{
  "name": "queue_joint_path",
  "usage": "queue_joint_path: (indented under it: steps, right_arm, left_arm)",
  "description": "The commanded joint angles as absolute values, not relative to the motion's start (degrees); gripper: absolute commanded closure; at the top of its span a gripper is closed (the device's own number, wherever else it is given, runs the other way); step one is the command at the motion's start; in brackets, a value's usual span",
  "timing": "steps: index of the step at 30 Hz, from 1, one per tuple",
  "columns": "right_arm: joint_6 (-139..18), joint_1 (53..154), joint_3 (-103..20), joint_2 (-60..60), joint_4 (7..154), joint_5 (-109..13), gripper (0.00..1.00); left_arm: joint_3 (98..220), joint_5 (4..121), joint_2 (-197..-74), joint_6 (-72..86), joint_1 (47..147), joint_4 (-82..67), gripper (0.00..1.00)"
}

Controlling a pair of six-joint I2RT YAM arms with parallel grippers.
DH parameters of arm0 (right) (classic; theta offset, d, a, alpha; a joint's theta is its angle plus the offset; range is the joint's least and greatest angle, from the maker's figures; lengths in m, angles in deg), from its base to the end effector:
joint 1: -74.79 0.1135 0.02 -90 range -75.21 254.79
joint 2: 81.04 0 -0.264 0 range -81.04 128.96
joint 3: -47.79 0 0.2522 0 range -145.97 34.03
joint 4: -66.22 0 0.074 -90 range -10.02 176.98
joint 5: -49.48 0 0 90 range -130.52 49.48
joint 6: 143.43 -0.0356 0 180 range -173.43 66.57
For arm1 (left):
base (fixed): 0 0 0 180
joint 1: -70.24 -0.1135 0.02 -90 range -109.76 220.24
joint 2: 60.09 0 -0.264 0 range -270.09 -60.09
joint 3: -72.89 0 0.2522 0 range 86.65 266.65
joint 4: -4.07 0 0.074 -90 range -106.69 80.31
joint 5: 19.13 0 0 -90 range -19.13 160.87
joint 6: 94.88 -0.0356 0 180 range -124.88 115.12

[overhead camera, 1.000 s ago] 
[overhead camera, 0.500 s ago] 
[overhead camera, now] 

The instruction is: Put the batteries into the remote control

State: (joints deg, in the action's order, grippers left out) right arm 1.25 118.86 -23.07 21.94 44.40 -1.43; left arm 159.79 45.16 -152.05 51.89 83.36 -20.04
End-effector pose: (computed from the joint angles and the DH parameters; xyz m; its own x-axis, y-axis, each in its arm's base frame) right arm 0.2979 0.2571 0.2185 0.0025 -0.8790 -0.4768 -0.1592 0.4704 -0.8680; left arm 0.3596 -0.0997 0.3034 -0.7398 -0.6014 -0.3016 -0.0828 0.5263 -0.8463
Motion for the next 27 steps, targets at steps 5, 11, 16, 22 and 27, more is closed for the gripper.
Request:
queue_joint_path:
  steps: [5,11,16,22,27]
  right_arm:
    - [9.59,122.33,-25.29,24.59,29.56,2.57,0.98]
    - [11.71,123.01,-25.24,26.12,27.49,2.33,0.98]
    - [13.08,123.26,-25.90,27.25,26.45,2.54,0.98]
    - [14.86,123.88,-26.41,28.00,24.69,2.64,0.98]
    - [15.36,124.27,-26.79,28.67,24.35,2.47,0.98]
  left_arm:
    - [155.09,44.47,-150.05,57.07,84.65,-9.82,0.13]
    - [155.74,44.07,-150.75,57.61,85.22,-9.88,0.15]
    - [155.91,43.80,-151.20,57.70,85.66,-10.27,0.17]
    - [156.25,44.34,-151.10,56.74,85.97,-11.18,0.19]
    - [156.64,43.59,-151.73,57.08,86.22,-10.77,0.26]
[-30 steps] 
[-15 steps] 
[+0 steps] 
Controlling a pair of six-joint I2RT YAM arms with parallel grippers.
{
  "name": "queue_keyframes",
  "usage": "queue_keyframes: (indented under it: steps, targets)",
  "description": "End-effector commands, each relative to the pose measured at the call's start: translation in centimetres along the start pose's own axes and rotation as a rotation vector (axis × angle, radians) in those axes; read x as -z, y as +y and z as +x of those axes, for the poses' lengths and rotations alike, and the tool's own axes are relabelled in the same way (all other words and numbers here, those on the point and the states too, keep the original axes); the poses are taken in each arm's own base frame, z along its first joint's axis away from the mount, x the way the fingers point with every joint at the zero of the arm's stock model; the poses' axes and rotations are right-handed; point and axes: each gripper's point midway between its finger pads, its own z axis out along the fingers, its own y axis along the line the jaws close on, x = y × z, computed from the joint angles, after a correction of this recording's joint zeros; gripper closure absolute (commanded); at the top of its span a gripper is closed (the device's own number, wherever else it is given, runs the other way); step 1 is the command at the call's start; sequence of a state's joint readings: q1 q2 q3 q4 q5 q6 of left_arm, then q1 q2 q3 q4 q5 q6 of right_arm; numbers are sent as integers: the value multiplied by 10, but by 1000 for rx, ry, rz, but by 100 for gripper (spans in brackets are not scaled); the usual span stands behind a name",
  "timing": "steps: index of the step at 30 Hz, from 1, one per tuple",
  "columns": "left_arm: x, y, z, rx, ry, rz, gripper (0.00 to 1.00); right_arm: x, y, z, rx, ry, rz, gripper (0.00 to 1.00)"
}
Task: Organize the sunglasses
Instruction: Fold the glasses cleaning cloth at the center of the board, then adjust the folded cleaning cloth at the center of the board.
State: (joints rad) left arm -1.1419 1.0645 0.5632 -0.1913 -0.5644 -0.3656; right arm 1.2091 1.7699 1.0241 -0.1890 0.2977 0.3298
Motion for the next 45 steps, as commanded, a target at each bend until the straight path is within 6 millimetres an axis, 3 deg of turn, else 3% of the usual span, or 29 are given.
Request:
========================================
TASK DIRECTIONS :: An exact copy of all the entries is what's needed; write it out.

TASK ANSWER ::
{
  "name": "queue_joint_path",
  "usage": "queue_joint_path: (indented under it: steps, right_arm, left_arm)",
  "description": "The commanded joint angles as absolute values, not relative to the motion's start (degrees); gripper: absolute commanded closure; at the top of its span a gripper is closed (the device's own number, wherever else it is given, runs the other way); step one is the command at the motion's start; in brackets, a value's usual span",
  "timing": "steps: index of the step at 30 Hz, from 1, one per tuple",
  "columns": "right_arm: joint_6 (-139..18), joint_1 (53..154), joint_3 (-103..20), joint_2 (-60..60), joint_4 (7..154), joint_5 (-109..13), gripper (0.00..1.00); left_arm: joint_3 (98..220), joint_5 (4..121), joint_2 (-197..-74), joint_6 (-72..86), joint_1 (47..147), joint_4 (-82..67), gripper (0.00..1.00)"
}

Controlling a pair of six-joint I2RT YAM arms with parallel grippers.
DH parameters of arm0 (right) (classic; theta offset, d, a, alpha; a joint's theta is its angle plus the offset; range is the joint's least and greatest angle, from the maker's figures; lengths in m, angles in deg), from its base to the end effector:
joint 1: -74.79 0.1135 0.02 -90 range -75.21 254.79
joint 2: 81.04 0 -0.264 0 range -81.04 128.96
joint 3: -47.79 0 0.2522 0 range -145.97 34.03
joint 4: -66.22 0 0.074 -90 range -10.02 176.98
joint 5: -49.48 0 0 90 range -130.52 49.48
joint 6: 143.43 -0.0356 0 180 range -173.43 66.57
For arm1 (left):
base (fixed): 0 0 0 180
joint 1: -70.24 -0.1135 0.02 -90 range -109.76 220.24
joint 2: 60.09 0 -0.264 0 range -270.09 -60.09
joint 3: -72.89 0 0.2522 0 range 86.65 266.65
joint 4: -4.07 0 0.074 -90 range -106.69 80.31
joint 5: 19.13 0 0 -90 range -19.13 160.87
joint 6: 94.88 -0.0356 0 180 range -124.88 115.12

[overhead camera, 1.000 s ago] 
[overhead camera, 0.500 s ago] 
[overhead camera, now] 

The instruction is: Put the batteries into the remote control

State: (joints deg, in the action's order, grippers left out) right arm 1.25 118.86 -23.07 21.94 44.40 -1.43; left arm 159.79 45.16 -152.05 51.89 83.36 -20.04
End-effector pose: (computed from the joint angles and the DH parameters; xyz m; its own x-axis, y-axis, each in its arm's base frame) right arm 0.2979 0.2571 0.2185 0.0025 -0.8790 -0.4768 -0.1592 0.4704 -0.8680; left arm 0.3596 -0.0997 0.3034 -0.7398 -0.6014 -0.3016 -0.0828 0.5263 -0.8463
Motion for the next 27 steps, targets at steps 5, 11, 16, 22 and 27, more is closed for the gripper.
Request:
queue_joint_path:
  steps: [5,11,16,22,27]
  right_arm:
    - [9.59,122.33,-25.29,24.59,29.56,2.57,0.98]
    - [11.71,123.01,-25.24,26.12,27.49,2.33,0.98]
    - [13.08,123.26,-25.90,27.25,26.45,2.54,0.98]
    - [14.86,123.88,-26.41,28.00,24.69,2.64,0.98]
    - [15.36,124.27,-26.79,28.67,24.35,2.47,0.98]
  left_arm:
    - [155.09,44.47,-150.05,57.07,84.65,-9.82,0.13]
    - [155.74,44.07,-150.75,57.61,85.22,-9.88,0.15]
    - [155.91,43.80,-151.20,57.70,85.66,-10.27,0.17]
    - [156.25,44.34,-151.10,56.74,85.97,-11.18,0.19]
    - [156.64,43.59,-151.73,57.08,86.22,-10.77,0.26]
[-30 steps] 
[-15 steps] 
[+0 steps] 
Controlling a pair of six-joint I2RT YAM arms with parallel grippers.
{
  "name": "queue_keyframes",
  "usage": "queue_keyframes: (indented under it: steps, targets)",
  "description": "End-effector commands, each relative to the pose measured at the call's start: translation in centimetres along the start pose's own axes and rotation as a rotation vector (axis × angle, radians) in those axes; read x as -z, y as +y and z as +x of those axes, for the poses' lengths and rotations alike, and the tool's own axes are relabelled in the same way (all other words and numbers here, those on the point and the states too, keep the original axes); the poses are taken in each arm's own base frame, z along its first joint's axis away from the mount, x the way the fingers point with every joint at the zero of the arm's stock model; the poses' axes and rotations are right-handed; point and axes: each gripper's point midway between its finger pads, its own z axis out along the fingers, its own y axis along the line the jaws close on, x = y × z, computed from the joint angles, after a correction of this recording's joint zeros; gripper closure absolute (commanded); at the top of its span a gripper is closed (the device's own number, wherever else it is given, runs the other way); step 1 is the command at the call's start; sequence of a state's joint readings: q1 q2 q3 q4 q5 q6 of left_arm, then q1 q2 q3 q4 q5 q6 of right_arm; numbers are sent as integers: the value multiplied by 10, but by 1000 for rx, ry, rz, but by 100 for gripper (spans in brackets are not scaled); the usual span stands behind a name",
  "timing": "steps: index of the step at 30 Hz, from 1, one per tuple",
  "columns": "left_arm: x, y, z, rx, ry, rz, gripper (0.00 to 1.00); right_arm: x, y, z, rx, ry, rz, gripper (0.00 to 1.00)"
}
Task: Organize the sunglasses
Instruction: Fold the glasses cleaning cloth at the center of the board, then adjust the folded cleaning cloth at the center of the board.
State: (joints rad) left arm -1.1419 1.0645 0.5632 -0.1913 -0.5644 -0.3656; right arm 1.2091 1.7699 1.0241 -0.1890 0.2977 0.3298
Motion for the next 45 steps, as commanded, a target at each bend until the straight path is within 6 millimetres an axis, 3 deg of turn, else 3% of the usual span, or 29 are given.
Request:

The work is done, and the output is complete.